Nach zwei Wochen regierungskritischer Kundgebungen in Georgien sind tausende Menschen für den bedrängten Präsidenten Schewardnadse auf die Straße gegangen.

In der Hauptstadt Tiflis seien etwa 10.000 Regierungsanhänger dem Aufruf der adscharischen Regionalpartei Union der demokratischen Wiedergeburt gefolgt, teilte die Polizei mit. Der unabhängige Fernsehsender Rustawi-2 berichtete, die Teilnehmer seien in Sowjetmanier aus Fabriken in Tiflis hergebracht worden.

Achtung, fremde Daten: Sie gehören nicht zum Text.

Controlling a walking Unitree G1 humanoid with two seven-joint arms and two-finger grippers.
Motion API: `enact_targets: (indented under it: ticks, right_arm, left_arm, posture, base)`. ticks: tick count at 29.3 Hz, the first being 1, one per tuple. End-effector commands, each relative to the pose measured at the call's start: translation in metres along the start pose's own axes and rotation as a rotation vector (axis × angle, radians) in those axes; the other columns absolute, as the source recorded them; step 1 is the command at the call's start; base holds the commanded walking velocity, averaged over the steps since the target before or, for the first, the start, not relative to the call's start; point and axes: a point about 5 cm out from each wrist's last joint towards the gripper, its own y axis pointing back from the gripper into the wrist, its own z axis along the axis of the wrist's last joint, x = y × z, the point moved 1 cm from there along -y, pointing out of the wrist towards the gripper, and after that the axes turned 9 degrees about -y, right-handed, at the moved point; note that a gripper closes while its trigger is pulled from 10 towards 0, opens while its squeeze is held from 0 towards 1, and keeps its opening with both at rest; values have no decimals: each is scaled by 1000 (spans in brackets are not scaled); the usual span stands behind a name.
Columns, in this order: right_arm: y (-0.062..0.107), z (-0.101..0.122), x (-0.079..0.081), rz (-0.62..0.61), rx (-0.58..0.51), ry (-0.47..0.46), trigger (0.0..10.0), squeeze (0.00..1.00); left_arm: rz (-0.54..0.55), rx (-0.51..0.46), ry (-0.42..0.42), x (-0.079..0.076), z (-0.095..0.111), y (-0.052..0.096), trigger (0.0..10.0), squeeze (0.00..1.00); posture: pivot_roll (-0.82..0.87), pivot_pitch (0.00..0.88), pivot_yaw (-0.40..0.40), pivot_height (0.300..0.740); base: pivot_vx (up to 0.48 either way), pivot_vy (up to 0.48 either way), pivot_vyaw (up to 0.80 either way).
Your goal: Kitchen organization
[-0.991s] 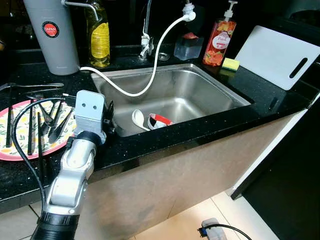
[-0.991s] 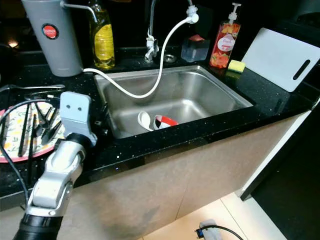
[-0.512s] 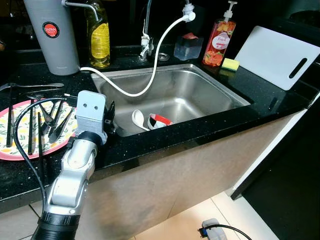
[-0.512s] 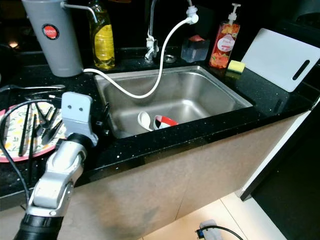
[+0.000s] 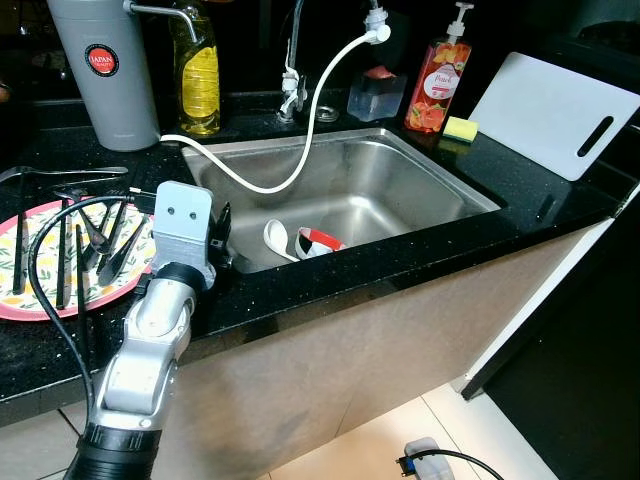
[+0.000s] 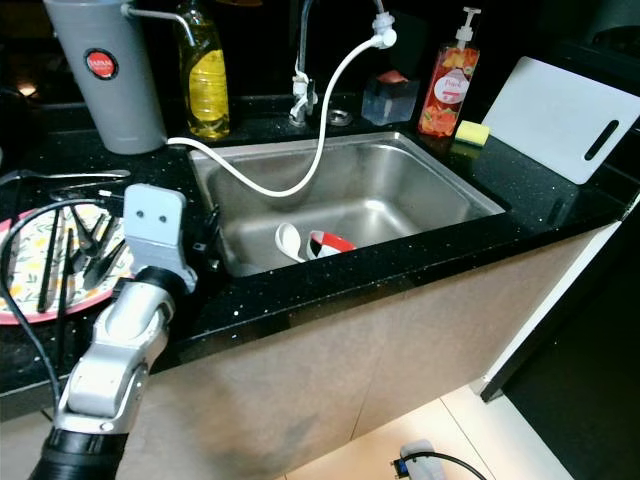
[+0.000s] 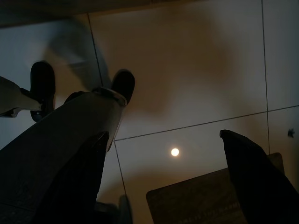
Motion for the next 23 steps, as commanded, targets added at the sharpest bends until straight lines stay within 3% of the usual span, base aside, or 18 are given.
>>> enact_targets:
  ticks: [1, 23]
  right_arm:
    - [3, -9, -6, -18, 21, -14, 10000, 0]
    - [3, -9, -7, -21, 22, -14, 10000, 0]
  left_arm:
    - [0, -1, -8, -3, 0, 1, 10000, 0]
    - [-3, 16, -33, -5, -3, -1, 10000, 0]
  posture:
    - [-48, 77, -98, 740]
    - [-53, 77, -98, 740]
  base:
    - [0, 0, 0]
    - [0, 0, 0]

Einer der Parteiführer, Zotne Bakurija, erklärte, auch er sei von der Herrschaft Schewardnadses „nicht begeistert“. Die Forderung der Opposition nach einem Rücktritt des Staatschefs wegen Fälschungen bei der Parlamentswahl am 2. November wies er jedoch zurück. „Alle Prozesse, auch die Proteste müssen sich im Rahmen der Verfassung halten“, sagte Bakurija. Schewardnadse hatte sich angesichts der Proteste mit dem Machthaber der georgischen Teilrepublik Adscharien, Aslan Abaschidse, verbündet, um seine Macht zu erhalten. Ihre beiden Parteien führen in der Auszählung der Ergebnisse der Parlamentswahl vor der Partei von Oppositionsführer Michail Saakaschwili.